Ibrahim

La pudeur et la chapka

Samir Guesmi passe à la mise en scène de long-métrage, et signe un portrait délicat et profond, au pays de la débrouille et de la résilience. Ibrahim sortira enfin au cinéma le 23 juin prochain.

 

Pour son premier long-métrage comme auteur-réalisateur-interprète, l’acteur Samir Guesmi reprend les grandes lignes et le prénom du protagoniste juvénile de son émouvant court-métrage C’est dimanche !, filmé en 2007. Mais cette fois, il joue dedans et incarne le père, Ahmed, au lieu du regretté Djemel Barek, ici présent en adjoint de magasin. Le bon moyen pour accompagner de l’intérieur son partenaire novice dans le rôle-titre : la révélation Abdel Bendaher, tout en finesse. Le film est centré sur ce personnage d’adolescent, et sur sa relation avec son paternel. Deux hommes, deux pudeurs, et un lien dense. Entre les deux, la mère, absente, morte. Sur ce terreau bouleversé se construit une œuvre simple, subtile et émouvante. Où tout fait sens par les suggestions sur l’écran : accessoires, objets, gestes : un tee-shirt « I love NY » de la défunte, porté par le fils, un cendrier débordant de mégots, un inconnu conseillant une attitude à distance, ou une gifle annonçant une caresse.

Ibrahim de Samir Guesmi. Photo : Anne-Françoise Brillot.

Avec sa durée courte, son intrigue ramassée, ses dialogues centrés sur l’essentiel, Ibrahim ne joue pas des coudes pour impressionner. Tout comme l’image menée par Céline Bozon, qui décline finement la gamme chromatique des gris et des bleus, creuse les ombres, et mêle rudesse et délicatesse sous le ciel de Paris. Il n’est pas question d’enjolivement dans ce portrait d’un garçon qui regarde. Affublé de sa chapka, Ibrahim observe en retrait, teste les situations, suit souvent, puis va agir lui-même pour tenter de réparer les erreurs et injustices répercutées sur Ahmed. Avant de trouver, qui sait, l’amour. La visée du cinéaste est de rester à hauteur de ses personnages, et de leur tendresse retenue par les injonctions sociales, matérielles, et par le déterminisme. Il célèbre la dignité d’humains qui font tout pour rester debout. Ils sont grands, longilignes, croqués telles des silhouettes de bande dessinée, tout en verticalité et en apparition franche dans les plans.

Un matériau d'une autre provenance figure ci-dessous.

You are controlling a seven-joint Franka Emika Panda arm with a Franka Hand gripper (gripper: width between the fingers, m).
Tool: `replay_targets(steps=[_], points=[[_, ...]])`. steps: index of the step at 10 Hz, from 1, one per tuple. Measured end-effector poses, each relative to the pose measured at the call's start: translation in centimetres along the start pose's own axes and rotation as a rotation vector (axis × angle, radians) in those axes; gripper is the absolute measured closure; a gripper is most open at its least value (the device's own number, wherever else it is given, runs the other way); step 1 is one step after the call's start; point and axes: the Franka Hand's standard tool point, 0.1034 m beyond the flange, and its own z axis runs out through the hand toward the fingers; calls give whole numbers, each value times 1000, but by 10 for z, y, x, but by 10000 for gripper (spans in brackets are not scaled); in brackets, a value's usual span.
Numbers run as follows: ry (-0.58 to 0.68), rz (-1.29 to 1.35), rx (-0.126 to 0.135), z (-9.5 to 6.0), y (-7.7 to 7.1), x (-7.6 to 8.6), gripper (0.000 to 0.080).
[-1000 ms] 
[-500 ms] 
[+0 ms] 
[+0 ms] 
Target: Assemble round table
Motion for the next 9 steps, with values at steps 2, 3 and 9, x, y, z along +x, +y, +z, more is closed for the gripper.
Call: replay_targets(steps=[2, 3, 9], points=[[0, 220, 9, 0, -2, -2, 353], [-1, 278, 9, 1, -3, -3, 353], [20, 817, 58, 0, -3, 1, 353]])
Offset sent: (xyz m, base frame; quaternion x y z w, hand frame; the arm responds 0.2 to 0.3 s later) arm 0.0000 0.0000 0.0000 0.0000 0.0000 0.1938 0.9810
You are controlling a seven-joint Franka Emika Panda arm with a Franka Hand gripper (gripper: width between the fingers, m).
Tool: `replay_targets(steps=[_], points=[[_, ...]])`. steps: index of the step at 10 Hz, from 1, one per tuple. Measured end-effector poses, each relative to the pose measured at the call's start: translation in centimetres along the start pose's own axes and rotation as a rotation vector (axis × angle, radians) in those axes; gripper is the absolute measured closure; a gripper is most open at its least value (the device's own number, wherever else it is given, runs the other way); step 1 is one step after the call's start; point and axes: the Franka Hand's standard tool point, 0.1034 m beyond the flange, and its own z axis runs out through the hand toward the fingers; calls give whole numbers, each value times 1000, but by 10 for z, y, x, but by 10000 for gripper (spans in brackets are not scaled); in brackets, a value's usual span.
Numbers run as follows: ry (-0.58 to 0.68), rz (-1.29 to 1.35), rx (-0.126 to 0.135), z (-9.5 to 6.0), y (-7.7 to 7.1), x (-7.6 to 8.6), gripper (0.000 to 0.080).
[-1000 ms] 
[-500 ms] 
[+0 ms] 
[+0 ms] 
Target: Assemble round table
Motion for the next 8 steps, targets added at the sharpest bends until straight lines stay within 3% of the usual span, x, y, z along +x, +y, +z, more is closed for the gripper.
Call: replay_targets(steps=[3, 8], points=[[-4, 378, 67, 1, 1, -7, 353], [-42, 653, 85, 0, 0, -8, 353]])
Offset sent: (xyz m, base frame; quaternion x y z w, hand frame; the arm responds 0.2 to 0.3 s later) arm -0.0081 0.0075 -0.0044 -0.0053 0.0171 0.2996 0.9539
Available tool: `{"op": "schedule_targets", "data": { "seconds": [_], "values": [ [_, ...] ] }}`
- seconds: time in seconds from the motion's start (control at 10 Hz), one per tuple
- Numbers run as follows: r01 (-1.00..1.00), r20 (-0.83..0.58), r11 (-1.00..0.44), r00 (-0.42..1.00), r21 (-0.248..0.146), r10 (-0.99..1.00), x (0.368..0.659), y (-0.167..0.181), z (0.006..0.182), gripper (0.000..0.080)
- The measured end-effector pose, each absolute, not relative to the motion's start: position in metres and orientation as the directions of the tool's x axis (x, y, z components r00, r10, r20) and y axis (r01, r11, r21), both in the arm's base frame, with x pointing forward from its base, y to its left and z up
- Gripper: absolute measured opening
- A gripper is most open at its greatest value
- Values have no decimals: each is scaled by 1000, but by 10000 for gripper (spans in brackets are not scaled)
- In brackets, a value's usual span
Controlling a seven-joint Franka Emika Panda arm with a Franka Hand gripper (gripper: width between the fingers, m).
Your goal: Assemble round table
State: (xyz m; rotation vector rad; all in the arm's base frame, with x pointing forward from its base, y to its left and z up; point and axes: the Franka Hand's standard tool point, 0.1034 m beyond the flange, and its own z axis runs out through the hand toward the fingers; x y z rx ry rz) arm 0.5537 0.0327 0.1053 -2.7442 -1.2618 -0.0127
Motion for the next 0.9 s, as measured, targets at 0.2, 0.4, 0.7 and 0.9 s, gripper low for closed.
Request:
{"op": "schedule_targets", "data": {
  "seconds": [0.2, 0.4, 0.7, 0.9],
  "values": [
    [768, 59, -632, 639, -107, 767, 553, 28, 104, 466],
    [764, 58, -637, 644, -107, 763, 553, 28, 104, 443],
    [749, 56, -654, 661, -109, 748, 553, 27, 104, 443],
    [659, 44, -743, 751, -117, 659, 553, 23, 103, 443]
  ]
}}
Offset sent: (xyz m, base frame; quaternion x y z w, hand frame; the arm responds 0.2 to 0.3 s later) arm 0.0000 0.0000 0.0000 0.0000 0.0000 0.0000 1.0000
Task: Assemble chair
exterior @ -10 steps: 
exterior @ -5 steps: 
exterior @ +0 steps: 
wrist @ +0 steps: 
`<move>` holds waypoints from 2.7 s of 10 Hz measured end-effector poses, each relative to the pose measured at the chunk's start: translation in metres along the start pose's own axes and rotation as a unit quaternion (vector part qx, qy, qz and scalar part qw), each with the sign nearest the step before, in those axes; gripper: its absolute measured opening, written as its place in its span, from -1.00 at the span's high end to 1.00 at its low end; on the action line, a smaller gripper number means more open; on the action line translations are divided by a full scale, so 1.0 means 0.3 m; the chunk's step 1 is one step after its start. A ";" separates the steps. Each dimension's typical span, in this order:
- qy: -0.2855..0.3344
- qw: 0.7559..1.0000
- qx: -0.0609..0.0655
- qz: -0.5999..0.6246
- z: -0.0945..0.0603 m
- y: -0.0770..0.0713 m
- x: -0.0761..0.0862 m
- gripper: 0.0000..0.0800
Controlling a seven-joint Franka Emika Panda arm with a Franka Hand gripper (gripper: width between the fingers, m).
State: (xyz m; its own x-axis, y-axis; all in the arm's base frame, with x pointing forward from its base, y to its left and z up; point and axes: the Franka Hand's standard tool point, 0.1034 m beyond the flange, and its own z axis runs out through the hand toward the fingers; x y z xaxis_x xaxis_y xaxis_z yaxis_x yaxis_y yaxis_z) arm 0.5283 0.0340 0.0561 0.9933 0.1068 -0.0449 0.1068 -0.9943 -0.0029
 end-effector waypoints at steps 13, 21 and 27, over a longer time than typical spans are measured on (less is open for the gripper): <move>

Pas de gras et beaucoup d’ellipses simplifient et concentrent chaque scène sur son essence.

En revisitant la sienne à distance, Samir Guesmi chante une jeunesse qui se construit comme elle peut, en rêvant parfois (de faire des passes de foot avec le père), pour mieux faire plier le réel vers l’apaisement, et ouvrir au champ des possibles. L’émotion y trouve ainsi sa place, par petites touches, et par jaillissements : demander de récupérer la prothèse dentaire de son pater, montrer à son gamin son ascension au travail, lui caresser la joue. La discrétion et la finesse font un joli ménage. Avec aussi pour bagage son riche parcours actoral, la présence de complices de route devant sa caméra (Maryline Canto, Florence Loiret-Caille, Djemel Barek, Philippe Rebbot), et l’ouverture bienveillante à la lumineuse nouvelle génération (Abdel Bendaher, Rabah Naït Oufella, Luana Bajrami), le cinéaste fait mouche.